▸ **WORK TASK**:
From the entries below, copy each line in which the word "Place" occurs.

▸ **RECORDS FOR THIS TASK**:
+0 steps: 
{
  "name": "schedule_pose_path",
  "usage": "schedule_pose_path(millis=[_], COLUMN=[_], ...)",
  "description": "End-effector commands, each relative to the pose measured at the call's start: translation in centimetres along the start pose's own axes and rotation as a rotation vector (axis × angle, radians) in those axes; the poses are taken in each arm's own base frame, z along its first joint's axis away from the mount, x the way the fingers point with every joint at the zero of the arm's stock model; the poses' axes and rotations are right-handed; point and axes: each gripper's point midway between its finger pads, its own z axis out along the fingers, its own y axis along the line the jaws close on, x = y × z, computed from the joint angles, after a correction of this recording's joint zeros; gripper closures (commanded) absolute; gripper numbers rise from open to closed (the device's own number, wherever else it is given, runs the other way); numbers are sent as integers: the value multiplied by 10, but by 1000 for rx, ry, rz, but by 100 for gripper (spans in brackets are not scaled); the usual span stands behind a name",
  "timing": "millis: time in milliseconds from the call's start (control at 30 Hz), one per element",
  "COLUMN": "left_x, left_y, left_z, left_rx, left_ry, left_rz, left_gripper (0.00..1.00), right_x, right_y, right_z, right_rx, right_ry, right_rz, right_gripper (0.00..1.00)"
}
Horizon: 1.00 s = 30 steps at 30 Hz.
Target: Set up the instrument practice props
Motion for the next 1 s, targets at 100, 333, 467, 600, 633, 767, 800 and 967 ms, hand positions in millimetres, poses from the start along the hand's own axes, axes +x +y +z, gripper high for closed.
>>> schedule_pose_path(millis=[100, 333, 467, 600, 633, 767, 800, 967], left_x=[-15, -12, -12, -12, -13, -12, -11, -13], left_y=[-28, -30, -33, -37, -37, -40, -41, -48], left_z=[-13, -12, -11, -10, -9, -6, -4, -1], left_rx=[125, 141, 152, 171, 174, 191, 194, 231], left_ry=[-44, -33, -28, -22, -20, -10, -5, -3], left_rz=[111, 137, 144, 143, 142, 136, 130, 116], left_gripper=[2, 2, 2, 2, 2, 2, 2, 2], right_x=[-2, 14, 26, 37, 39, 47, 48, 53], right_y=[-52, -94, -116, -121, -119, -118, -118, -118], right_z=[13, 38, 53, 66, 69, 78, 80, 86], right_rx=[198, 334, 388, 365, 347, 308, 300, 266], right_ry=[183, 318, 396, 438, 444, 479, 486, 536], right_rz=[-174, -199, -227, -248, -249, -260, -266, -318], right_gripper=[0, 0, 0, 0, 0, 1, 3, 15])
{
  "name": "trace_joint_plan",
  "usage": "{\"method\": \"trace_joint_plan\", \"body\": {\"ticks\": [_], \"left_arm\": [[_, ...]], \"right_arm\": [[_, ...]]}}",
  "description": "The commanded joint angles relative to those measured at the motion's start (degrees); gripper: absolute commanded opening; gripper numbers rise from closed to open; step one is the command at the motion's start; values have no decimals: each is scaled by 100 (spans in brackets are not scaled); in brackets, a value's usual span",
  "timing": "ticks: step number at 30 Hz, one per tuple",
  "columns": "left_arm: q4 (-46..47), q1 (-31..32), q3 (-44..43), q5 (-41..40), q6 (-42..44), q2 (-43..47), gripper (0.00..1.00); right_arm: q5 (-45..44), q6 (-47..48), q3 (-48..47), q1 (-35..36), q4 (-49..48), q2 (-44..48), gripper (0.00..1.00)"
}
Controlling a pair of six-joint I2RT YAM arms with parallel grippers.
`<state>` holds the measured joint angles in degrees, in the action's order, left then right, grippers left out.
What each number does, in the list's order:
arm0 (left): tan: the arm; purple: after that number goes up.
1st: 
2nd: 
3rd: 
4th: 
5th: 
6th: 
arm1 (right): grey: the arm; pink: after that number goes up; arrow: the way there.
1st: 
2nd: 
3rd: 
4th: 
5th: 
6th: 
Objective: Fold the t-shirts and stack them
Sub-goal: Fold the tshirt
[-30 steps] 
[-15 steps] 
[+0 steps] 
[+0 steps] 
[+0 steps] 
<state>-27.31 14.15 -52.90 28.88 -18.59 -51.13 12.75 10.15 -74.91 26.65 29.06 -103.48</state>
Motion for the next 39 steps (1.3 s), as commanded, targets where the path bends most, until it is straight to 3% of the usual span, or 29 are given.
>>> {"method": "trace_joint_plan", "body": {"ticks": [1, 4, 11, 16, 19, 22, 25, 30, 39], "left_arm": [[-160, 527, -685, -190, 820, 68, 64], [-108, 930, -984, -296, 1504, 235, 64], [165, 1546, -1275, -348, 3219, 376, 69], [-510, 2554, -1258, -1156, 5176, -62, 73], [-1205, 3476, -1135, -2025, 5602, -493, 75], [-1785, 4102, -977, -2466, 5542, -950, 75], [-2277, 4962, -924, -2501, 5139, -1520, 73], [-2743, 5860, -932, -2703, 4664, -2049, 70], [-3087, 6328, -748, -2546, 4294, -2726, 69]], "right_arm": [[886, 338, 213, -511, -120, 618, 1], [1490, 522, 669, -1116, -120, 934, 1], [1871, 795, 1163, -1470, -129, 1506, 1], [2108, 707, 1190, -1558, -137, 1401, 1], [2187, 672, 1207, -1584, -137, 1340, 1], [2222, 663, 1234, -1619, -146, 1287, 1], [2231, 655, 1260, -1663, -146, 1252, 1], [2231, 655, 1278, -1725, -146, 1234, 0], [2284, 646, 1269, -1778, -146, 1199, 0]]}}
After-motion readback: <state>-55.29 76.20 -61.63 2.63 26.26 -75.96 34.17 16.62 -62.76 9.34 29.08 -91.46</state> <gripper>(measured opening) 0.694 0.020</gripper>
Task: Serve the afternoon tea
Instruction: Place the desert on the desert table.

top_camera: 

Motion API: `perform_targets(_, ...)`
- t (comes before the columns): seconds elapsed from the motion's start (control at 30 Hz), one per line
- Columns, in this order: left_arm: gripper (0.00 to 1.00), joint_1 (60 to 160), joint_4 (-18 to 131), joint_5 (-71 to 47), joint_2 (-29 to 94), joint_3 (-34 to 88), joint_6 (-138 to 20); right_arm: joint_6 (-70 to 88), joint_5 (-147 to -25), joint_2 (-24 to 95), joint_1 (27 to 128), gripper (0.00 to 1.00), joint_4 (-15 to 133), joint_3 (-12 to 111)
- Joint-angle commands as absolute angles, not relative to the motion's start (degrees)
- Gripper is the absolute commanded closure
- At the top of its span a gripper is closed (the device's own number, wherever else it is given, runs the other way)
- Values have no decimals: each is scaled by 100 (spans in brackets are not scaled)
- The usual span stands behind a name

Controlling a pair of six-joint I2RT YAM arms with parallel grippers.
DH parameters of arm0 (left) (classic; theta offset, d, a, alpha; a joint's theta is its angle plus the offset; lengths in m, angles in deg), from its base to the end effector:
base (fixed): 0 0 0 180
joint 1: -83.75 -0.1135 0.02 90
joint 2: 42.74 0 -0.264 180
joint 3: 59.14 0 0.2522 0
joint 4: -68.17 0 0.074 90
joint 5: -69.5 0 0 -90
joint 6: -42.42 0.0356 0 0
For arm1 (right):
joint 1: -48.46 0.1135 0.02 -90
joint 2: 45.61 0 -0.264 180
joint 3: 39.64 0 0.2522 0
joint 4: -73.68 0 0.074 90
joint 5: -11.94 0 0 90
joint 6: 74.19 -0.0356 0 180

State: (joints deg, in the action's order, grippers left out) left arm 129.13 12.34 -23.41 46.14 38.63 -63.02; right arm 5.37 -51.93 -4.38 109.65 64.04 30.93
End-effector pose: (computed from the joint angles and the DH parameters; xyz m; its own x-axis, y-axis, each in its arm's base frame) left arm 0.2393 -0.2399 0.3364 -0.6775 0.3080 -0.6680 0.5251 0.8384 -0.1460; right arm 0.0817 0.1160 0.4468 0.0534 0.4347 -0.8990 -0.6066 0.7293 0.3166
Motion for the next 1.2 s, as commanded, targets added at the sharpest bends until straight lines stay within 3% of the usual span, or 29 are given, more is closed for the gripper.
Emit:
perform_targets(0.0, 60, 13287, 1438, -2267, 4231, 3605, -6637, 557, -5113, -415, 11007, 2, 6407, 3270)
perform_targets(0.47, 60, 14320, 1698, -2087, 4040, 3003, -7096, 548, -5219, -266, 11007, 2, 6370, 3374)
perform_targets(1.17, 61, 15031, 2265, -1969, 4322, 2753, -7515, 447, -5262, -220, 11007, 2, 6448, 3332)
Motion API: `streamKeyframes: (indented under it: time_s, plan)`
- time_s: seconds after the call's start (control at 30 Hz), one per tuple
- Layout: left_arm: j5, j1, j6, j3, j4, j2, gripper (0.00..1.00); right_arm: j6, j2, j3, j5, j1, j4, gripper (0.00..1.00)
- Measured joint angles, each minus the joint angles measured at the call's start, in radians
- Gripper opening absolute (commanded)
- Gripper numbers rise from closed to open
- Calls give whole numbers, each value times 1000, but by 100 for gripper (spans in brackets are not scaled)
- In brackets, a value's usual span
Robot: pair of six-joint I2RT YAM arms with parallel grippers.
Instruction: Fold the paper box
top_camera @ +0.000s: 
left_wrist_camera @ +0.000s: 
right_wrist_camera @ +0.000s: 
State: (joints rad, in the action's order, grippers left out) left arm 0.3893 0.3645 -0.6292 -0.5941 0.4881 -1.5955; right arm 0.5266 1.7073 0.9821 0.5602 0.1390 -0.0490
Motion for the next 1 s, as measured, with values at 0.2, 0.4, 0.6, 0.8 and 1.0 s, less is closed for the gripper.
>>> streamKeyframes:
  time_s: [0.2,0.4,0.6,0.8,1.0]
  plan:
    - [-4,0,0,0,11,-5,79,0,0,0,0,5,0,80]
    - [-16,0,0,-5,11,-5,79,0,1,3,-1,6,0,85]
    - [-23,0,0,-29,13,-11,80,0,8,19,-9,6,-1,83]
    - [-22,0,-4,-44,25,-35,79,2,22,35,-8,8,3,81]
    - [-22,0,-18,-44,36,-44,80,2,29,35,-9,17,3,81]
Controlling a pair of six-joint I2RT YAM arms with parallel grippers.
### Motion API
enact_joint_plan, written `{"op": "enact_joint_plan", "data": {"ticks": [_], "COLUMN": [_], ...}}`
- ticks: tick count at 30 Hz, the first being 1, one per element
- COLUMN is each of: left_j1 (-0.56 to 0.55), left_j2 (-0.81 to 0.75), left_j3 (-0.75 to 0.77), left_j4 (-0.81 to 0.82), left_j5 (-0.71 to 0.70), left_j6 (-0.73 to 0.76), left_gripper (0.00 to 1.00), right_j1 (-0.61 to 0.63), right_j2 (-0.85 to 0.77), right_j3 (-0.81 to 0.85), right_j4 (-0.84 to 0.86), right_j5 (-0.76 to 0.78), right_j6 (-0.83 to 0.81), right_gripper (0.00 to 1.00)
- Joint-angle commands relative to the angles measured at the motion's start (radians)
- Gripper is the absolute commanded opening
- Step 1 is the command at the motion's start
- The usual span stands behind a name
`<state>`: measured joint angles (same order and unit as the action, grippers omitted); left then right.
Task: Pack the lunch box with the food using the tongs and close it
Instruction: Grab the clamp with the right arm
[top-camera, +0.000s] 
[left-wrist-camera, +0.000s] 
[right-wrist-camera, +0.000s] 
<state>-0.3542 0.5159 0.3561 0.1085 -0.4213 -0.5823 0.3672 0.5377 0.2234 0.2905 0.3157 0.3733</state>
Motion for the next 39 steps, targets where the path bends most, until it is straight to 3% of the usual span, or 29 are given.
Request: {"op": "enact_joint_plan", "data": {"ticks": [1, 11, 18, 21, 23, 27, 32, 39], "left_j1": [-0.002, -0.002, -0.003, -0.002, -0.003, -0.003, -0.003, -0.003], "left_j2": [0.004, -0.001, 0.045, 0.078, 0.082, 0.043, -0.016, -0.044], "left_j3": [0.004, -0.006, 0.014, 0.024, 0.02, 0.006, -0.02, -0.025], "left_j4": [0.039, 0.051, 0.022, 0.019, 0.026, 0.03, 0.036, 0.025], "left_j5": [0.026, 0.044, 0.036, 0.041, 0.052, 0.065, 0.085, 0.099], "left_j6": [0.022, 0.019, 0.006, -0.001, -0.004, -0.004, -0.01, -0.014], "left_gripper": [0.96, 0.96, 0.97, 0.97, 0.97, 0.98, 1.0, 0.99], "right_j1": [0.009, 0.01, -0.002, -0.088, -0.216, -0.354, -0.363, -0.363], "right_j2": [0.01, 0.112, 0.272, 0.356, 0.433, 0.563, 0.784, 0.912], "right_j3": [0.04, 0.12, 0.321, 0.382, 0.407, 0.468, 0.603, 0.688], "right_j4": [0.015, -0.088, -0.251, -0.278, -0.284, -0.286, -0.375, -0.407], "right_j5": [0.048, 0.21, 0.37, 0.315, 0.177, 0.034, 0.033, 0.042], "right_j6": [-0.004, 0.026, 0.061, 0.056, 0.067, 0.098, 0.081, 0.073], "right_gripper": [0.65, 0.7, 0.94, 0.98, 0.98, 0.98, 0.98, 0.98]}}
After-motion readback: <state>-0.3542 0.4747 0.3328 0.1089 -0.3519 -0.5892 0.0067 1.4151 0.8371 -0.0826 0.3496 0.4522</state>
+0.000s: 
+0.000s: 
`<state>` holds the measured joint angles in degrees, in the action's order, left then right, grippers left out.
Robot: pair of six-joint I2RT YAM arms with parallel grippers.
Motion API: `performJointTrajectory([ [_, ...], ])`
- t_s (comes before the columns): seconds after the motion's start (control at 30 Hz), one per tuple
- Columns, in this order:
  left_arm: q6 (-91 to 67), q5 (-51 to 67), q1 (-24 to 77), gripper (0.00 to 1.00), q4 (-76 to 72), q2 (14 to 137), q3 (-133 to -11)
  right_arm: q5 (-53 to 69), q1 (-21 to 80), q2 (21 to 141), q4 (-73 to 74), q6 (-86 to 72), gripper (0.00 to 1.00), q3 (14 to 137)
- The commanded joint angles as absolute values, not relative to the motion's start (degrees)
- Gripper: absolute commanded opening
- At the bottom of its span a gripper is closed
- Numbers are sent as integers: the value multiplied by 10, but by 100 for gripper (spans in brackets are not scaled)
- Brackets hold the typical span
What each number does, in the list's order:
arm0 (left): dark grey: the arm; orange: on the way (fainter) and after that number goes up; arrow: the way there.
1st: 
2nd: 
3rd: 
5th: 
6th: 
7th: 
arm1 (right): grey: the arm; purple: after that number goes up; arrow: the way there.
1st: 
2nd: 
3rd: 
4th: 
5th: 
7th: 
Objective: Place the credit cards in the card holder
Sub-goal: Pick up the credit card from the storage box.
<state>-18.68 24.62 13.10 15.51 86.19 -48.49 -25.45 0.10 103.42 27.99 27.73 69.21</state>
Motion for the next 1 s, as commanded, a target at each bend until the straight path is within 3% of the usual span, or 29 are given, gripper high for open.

▸ **SOLUTION FOR THIS TASK**:
Instruction: Place the desert on the desert table.
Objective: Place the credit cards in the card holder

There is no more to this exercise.